Stop after the line containing "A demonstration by": print each line exactly from the first line of the listing up to that point.
___ Recorded data
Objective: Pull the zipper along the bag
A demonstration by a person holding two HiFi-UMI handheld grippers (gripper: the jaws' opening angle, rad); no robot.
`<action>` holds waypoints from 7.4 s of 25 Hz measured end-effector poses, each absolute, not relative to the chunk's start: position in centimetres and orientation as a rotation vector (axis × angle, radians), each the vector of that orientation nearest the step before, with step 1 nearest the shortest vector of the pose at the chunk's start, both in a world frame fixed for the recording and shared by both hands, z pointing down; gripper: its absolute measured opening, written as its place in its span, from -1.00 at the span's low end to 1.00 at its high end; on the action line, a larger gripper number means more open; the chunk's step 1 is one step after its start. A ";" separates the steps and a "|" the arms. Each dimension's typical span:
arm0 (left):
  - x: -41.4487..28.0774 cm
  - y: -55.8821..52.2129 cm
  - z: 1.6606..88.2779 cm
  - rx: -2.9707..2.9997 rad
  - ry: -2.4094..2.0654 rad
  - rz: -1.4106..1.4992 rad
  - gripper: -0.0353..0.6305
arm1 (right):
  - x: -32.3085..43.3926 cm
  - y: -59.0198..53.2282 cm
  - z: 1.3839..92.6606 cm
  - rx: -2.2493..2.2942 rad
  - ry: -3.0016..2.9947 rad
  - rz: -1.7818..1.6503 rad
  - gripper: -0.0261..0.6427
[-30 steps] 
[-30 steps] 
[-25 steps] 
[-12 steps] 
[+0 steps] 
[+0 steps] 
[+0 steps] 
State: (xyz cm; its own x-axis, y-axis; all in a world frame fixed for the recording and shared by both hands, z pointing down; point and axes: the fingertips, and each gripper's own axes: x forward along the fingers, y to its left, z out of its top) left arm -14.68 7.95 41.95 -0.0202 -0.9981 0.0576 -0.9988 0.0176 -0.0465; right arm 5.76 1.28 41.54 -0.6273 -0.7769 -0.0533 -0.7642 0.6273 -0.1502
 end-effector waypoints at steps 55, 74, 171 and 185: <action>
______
#### Result
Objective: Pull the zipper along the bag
A demonstration by a person holding two HiFi-UMI handheld grippers (gripper: the jaws' opening angle, rad); no robot.

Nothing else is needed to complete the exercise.